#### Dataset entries

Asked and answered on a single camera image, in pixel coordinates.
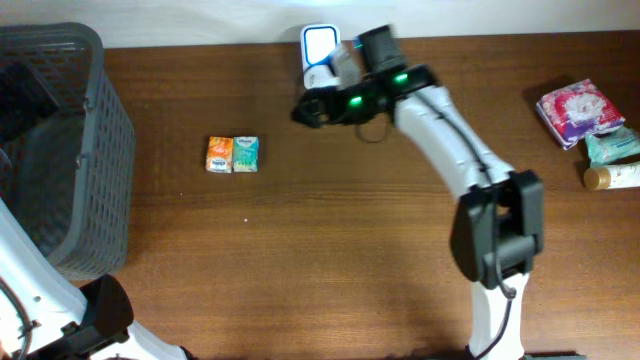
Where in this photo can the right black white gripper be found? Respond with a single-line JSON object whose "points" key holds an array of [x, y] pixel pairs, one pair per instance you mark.
{"points": [[320, 106]]}

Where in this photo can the teal tissue pocket pack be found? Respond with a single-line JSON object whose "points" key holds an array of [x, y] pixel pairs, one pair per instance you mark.
{"points": [[245, 154]]}

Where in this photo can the orange snack packet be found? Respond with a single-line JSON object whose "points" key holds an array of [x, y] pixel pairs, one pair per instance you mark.
{"points": [[219, 157]]}

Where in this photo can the red purple snack packet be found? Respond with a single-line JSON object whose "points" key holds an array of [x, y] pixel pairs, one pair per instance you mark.
{"points": [[575, 111]]}

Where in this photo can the teal green snack packet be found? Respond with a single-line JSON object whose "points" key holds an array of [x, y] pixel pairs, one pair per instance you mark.
{"points": [[611, 147]]}

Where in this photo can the white lotion tube gold cap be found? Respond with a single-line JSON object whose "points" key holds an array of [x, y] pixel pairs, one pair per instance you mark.
{"points": [[612, 177]]}

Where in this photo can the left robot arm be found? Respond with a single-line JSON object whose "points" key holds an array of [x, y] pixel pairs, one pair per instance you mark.
{"points": [[44, 316]]}

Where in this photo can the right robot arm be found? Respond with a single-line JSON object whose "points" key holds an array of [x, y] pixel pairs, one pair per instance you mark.
{"points": [[498, 224]]}

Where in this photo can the grey plastic mesh basket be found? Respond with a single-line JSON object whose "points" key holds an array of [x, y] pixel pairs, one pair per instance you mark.
{"points": [[67, 148]]}

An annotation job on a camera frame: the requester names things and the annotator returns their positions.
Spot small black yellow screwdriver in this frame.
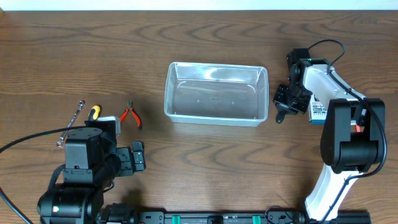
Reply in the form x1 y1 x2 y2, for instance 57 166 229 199
275 105 288 124

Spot blue white screw box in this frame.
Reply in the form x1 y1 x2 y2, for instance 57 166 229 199
308 95 327 124

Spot red handled pliers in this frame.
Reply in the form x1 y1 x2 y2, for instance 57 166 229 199
120 100 142 130

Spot stubby yellow black screwdriver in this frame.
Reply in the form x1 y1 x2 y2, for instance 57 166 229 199
88 105 101 121

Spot silver ratchet wrench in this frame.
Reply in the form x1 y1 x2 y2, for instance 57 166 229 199
56 100 85 147

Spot clear plastic container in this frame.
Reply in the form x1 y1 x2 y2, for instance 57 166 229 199
164 62 269 127

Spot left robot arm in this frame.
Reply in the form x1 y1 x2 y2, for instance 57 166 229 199
37 116 146 223

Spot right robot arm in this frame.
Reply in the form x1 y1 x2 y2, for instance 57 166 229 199
273 48 387 223

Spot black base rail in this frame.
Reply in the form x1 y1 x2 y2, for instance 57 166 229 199
96 203 373 224

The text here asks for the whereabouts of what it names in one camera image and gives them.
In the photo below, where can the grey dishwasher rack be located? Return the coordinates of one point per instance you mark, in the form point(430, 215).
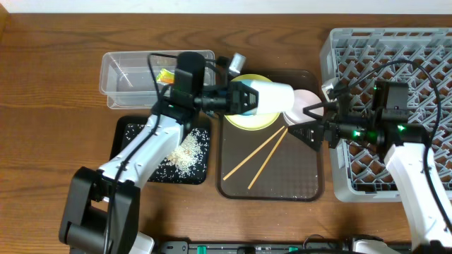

#### Brief
Because the pictures are not wanted, retype only the text of every record, exactly as given.

#### Final answer
Asked and answered on a single camera image, in pixel coordinates.
Where in this photo can the right black white gripper be found? Respond with a single-line JSON object whose "points" key holds an array of [x, y] pixel pairs, one pair per instance you mark.
{"points": [[320, 106]]}

Where in this photo can the teal tissue pocket pack be found? Respond with a single-line JSON object whose "points" key holds an array of [x, y] pixel pairs, one pair per instance you mark.
{"points": [[245, 154]]}

Where in this photo can the orange snack packet be found? Respond with a single-line JSON object whose "points" key holds an array of [x, y] pixel pairs, one pair per instance you mark.
{"points": [[219, 157]]}

Where in this photo can the red purple snack packet be found? Respond with a single-line JSON object whose "points" key holds an array of [x, y] pixel pairs, one pair per instance you mark.
{"points": [[575, 111]]}

Where in this photo can the teal green snack packet be found? Respond with a single-line JSON object whose "points" key holds an array of [x, y] pixel pairs, one pair per instance you mark.
{"points": [[611, 147]]}

Where in this photo can the white lotion tube gold cap be found? Respond with a single-line JSON object whose "points" key holds an array of [x, y] pixel pairs, one pair per instance you mark.
{"points": [[612, 177]]}

Where in this photo can the left robot arm be found? Respond with a single-line JSON object whose "points" key holds an array of [x, y] pixel pairs, one pair per instance you mark.
{"points": [[44, 316]]}

Where in this photo can the right robot arm be found? Respond with a single-line JSON object whose "points" key holds an array of [x, y] pixel pairs, one pair per instance you mark.
{"points": [[498, 224]]}

Where in this photo can the grey plastic mesh basket be found? Respond with a single-line JSON object whose "points" key holds an array of [x, y] pixel pairs, one pair per instance you mark.
{"points": [[67, 148]]}

An annotation job on a camera frame: the requester names things and the annotator returns their positions.
Spot small black yellow screwdriver in this frame.
Reply in the form x1 y1 x2 y2, for instance 57 166 229 199
275 105 288 124

Spot blue white screw box in this frame.
Reply in the form x1 y1 x2 y2, for instance 57 166 229 199
308 95 327 124

Spot red handled pliers in this frame.
Reply in the form x1 y1 x2 y2, for instance 57 166 229 199
120 100 142 130

Spot stubby yellow black screwdriver in this frame.
Reply in the form x1 y1 x2 y2, for instance 57 166 229 199
88 105 101 121

Spot silver ratchet wrench in this frame.
Reply in the form x1 y1 x2 y2, for instance 57 166 229 199
56 100 85 147

Spot clear plastic container in this frame.
Reply in the form x1 y1 x2 y2, for instance 57 166 229 199
164 62 269 127

Spot left robot arm in this frame.
Reply in the form x1 y1 x2 y2, for instance 57 166 229 199
37 116 146 223

Spot right robot arm in this frame.
Reply in the form x1 y1 x2 y2, for instance 57 166 229 199
273 48 387 223

Spot black base rail in this frame.
Reply in the form x1 y1 x2 y2, for instance 57 166 229 199
96 203 373 224

The text here asks for the whereabouts of what it names in one camera image and gives them.
In the photo below, where can the grey dishwasher rack be located? Return the coordinates of one point per instance you mark, in the form point(430, 215).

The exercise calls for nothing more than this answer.